§ **What the exercise asks**
The output should consist solely of the line containing "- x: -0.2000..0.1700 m" and the lines that follow it through the end of the data below.
|---|
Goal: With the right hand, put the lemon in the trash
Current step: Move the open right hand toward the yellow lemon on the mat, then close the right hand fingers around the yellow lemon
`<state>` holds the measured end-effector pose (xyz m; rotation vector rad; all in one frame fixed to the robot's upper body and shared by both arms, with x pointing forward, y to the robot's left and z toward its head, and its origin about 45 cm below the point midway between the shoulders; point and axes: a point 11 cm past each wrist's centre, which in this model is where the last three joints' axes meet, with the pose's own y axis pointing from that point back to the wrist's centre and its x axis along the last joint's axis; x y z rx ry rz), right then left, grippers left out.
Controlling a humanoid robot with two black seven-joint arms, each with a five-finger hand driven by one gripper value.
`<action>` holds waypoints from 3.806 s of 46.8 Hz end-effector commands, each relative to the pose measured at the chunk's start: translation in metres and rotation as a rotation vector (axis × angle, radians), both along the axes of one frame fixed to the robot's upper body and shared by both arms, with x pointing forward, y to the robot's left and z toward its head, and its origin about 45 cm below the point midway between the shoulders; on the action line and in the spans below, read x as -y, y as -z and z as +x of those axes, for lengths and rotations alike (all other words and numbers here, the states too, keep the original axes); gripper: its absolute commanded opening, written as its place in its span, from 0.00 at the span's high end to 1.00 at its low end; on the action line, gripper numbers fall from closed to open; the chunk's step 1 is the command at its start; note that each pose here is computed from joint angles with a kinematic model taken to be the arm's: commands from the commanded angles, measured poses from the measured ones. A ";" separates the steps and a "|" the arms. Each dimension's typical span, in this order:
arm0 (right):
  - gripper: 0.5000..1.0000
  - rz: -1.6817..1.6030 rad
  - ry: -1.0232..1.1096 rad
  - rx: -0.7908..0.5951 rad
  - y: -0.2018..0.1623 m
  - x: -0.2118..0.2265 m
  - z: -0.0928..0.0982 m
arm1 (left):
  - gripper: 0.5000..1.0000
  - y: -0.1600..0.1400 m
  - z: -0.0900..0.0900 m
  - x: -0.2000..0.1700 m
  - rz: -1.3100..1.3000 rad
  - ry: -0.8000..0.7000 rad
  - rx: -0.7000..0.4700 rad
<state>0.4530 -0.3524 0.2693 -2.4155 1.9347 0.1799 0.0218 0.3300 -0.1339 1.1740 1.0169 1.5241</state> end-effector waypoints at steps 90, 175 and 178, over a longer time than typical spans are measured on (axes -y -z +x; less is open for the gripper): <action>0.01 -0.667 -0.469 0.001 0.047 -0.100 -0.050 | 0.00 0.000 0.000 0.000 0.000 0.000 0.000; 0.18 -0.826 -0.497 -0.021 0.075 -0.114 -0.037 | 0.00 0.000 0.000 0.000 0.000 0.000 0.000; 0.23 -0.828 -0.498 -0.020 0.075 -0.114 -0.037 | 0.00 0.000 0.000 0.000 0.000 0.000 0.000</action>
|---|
§ **Solution for this problem**
  - x: -0.2000..0.1700 m
  - rz: -1.3100..1.3000 rad
  - ry: -0.8000..0.7000 rad
  - rx: -0.7000..0.4700 rad
<state>0.4530 -0.3524 0.2693 -2.4155 1.9347 0.1799 0.0218 0.3300 -0.1339 1.1740 1.0169 1.5241</state> end-effector waypoints at steps 90, 175 and 178, over a longer time than typical spans are measured on (axes -y -z +x; less is open for the gripper): <action>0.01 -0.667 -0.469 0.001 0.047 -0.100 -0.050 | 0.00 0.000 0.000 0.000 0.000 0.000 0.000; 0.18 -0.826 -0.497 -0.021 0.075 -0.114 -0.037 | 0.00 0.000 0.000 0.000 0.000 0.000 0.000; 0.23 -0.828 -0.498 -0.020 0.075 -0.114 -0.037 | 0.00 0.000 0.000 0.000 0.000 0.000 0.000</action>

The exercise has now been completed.